The Armenian police attacked or detained more than a dozen reporters and smashed or confiscated cameras used by some of them during a violent crackdown on protesters in Yerevan on Tuesday morning.

A senior official from the Organization for Security and Cooperation in Europe was quick to express serious concern at what was the worst instance of state-sanctioned violence against Armenian journalists in years.

“I call on the authorities to promptly investigate these incidents and take steps to ensure restraint on the part of law enforcement representatives toward members of the media,” Dunja Mijatovic, the OSCE representative on press freedom, said in a statement issued just hours after riot police broke up a protest against rising electricity prices.

The Armenian authorities did not signal, however, any intention to investigate security forces’ treatment of journalists covering their crackdown.

Several journalists working for media outlets not controlled by the government were among more than 230 people that were arrested during the police operation.
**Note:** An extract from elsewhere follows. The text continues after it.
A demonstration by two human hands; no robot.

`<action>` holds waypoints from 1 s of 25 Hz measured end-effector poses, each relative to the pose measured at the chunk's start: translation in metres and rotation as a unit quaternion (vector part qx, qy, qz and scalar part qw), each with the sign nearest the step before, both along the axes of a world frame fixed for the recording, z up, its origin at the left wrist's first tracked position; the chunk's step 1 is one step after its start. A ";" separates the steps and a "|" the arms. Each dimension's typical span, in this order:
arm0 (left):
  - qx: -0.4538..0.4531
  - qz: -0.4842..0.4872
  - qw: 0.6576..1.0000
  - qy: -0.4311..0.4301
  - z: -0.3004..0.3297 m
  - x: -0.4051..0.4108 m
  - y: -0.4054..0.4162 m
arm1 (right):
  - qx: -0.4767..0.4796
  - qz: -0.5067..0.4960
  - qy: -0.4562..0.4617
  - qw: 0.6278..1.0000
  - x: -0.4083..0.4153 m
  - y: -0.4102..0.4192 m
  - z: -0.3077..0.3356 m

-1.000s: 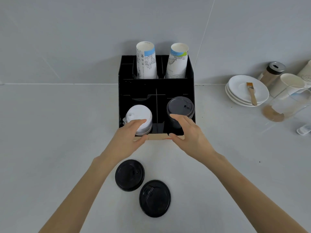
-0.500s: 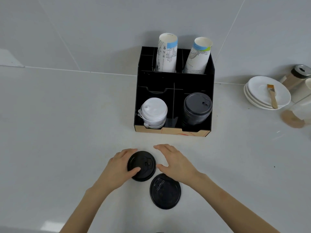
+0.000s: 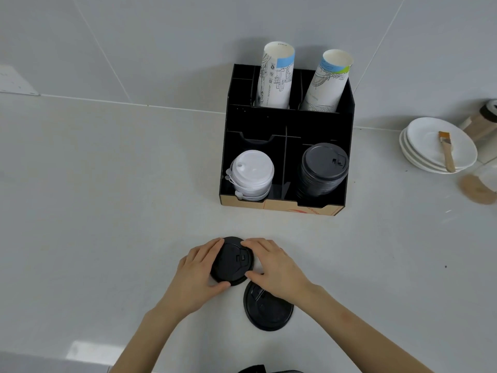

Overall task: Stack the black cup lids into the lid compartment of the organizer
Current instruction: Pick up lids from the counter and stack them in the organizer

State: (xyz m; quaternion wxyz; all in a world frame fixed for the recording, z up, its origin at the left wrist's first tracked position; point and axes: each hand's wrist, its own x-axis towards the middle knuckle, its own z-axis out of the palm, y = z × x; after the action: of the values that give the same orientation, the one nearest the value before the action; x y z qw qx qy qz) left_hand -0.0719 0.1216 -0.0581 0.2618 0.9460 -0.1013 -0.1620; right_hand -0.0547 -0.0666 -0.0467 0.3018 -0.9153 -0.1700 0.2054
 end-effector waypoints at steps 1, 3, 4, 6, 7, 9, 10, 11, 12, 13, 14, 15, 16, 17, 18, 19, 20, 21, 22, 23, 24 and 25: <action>0.000 0.004 1.000 -0.007 -0.001 0.000 0.000 | 0.000 -0.002 -0.004 1.000 -0.001 0.001 -0.001; -0.004 0.008 1.000 -0.009 -0.001 0.000 -0.001 | 0.002 -0.002 -0.007 1.000 -0.002 0.001 -0.002; -0.006 0.008 1.000 -0.008 -0.001 0.000 -0.001 | 0.004 -0.002 -0.007 1.000 -0.003 0.000 -0.002; -0.014 0.011 1.000 -0.004 0.001 0.001 -0.003 | 0.014 -0.006 -0.006 1.000 -0.004 -0.001 -0.001; -0.017 0.013 1.000 -0.003 0.002 0.002 -0.004 | 0.022 -0.012 -0.007 1.000 -0.004 -0.001 0.000; -0.022 0.013 1.000 -0.004 0.004 0.007 -0.007 | 0.042 -0.028 -0.013 0.999 -0.004 -0.004 0.002; -0.025 0.012 1.000 -0.006 0.005 0.009 -0.009 | 0.052 -0.037 -0.018 0.998 -0.004 -0.005 0.004; -0.032 0.010 0.999 -0.010 0.008 0.011 -0.012 | 0.062 -0.047 -0.024 0.997 -0.005 -0.008 0.006; -0.042 0.010 0.999 -0.013 0.010 0.013 -0.015 | 0.071 -0.057 -0.030 0.995 -0.004 -0.011 0.008; -0.056 0.011 0.998 -0.016 0.013 0.015 -0.018 | 0.079 -0.068 -0.035 0.994 -0.004 -0.014 0.011; -0.072 0.012 0.997 -0.018 0.017 0.017 -0.022 | 0.086 -0.078 -0.041 0.992 -0.003 -0.018 0.015; -0.087 0.013 0.996 -0.021 0.021 0.020 -0.027 | 0.091 -0.088 -0.049 0.991 -0.003 -0.022 0.017; -0.101 0.012 0.994 -0.026 0.025 0.023 -0.032 | 0.095 -0.097 -0.059 0.989 -0.002 -0.027 0.021; -0.113 0.010 0.993 -0.033 0.029 0.026 -0.037 | 0.097 -0.106 -0.067 0.987 -0.001 -0.032 0.024; -0.122 0.006 0.992 -0.041 0.033 0.029 -0.042 | 0.098 -0.115 -0.073 0.986 0.000 -0.037 0.027; -0.129 -0.001 0.990 -0.048 0.037 0.033 -0.047 | 0.100 -0.124 -0.079 0.984 0.001 -0.042 0.031; -0.136 -0.009 0.989 -0.054 0.041 0.037 -0.052 | 0.100 -0.132 -0.088 0.982 0.002 -0.048 0.034; -0.140 -0.018 0.988 -0.061 0.045 0.042 -0.058 | 0.101 -0.141 -0.098 0.980 0.004 -0.053 0.038; -0.144 -0.026 0.987 -0.069 0.050 0.048 -0.064 | 0.102 -0.151 -0.109 0.977 0.007 -0.058 0.042; -0.147 -0.034 0.985 -0.078 0.054 0.054 -0.070 | 0.104 -0.162 -0.121 0.974 0.010 -0.063 0.047; -0.151 -0.041 0.984 -0.086 0.059 0.061 -0.076 | 0.106 -0.174 -0.132 0.970 0.014 -0.068 0.052; -0.153 -0.048 0.983 -0.091 0.064 0.067 -0.082 | 0.107 -0.184 -0.143 0.967 0.018 -0.073 0.057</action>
State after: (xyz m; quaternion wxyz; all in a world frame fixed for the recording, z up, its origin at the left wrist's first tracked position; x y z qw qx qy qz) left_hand -0.0048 0.0401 0.0057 0.3856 0.8995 -0.1933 -0.0700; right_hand -0.0366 -0.1395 0.0101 0.4032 -0.9130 -0.0615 -0.0060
They all were released from custody in the following hours.

“They detained me on Baghramian Avenue after they were done beating up the protesters,” said Mkrtich Karapetian, a correspondent for the “Haykakan Zhamanak” daily.

At least four other reporters, a correspondent for the independent TV station GALA and three cameramen of the 1in.am news service, were beaten up and seriously injured by law-enforcement officers mostly wearing plain clothes. The latter also smashed their digital video cameras or confiscated their memory cards containing dramatic images of the operation.
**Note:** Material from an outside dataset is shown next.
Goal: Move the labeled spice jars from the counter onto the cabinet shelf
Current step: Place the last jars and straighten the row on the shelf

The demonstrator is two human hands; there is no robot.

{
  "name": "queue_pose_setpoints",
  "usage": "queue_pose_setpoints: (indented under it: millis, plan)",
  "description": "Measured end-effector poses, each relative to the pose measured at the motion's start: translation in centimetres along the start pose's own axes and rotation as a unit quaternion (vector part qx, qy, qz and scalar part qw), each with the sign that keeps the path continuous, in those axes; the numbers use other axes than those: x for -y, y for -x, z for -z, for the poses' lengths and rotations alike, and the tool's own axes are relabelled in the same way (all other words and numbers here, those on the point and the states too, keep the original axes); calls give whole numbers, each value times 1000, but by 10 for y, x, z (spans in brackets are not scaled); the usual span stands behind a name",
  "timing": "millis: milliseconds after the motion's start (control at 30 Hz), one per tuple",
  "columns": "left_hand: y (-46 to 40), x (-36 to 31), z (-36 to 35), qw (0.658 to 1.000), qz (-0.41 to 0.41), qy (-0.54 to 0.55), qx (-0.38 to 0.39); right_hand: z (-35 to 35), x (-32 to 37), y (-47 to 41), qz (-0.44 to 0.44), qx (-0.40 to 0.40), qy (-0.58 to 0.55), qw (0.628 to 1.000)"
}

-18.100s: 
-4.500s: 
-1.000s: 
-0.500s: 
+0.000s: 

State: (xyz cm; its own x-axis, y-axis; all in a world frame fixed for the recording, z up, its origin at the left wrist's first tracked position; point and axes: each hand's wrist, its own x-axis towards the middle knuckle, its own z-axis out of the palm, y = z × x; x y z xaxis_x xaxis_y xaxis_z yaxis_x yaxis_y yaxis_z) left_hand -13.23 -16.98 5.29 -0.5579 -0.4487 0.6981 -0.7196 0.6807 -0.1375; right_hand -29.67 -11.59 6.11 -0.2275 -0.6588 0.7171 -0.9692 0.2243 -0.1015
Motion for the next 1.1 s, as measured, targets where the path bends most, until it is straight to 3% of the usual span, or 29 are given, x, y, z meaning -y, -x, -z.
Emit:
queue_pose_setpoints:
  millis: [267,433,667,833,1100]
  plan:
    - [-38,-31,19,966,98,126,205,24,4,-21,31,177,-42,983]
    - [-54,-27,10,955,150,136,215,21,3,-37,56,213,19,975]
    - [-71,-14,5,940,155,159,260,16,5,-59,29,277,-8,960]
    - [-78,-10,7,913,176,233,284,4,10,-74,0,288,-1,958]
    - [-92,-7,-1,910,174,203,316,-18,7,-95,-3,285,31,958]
The violence against journalists appeared to be ordered by high-ranking security officials overseeing the crackdown. General Levon Yeranosian, the commander of Armenia’s interior troops, swore at RFE/RL journalists Artur Papian and Sisak Gabrielian and cameraman Garik Azizbekian as they were attacked by his subordinates in the city’s Liberty Square.

The officers broke the reporters’ mobile phones and smashed a camera that was used for the live streaming of the overnight protests. Azizbekian was also forced to surrender the camera’s memory card.

The police seemed particularly anxious to get hold of professional footage of the crowd dispersal. “They didn’t let me go until they got hold of the chip,” said Hayk Badalian of the Photolur photo news agency.

Hakob Karapetian, a correspondent for Ilur.am, said he was caught by policemen after he took pictures of Yeranosian personally snatching a camera from another reporter and hitting it to the ground. “They took me to the deputy chief of the national police, Hunan Poghosian, and Yeranosian,” he wrote on Facebook. “Poghosian ordered to take the memory chip out of the camera and hand it to him. Yeranosian growled with swear words in the meantime.”

The police denied any wrongdoing in a statement issued later in the day. The statement claimed that the journalists “consistently ignored legitimate police appeals to keep a reasonable distance from the site of the rally” and thereby “effectively became participants of the rally.”

For its part, Armenia’s Investigative Committee, another law-enforcement body, made clear that it will not launch criminal proceedings in connection with the police violence against the journalists.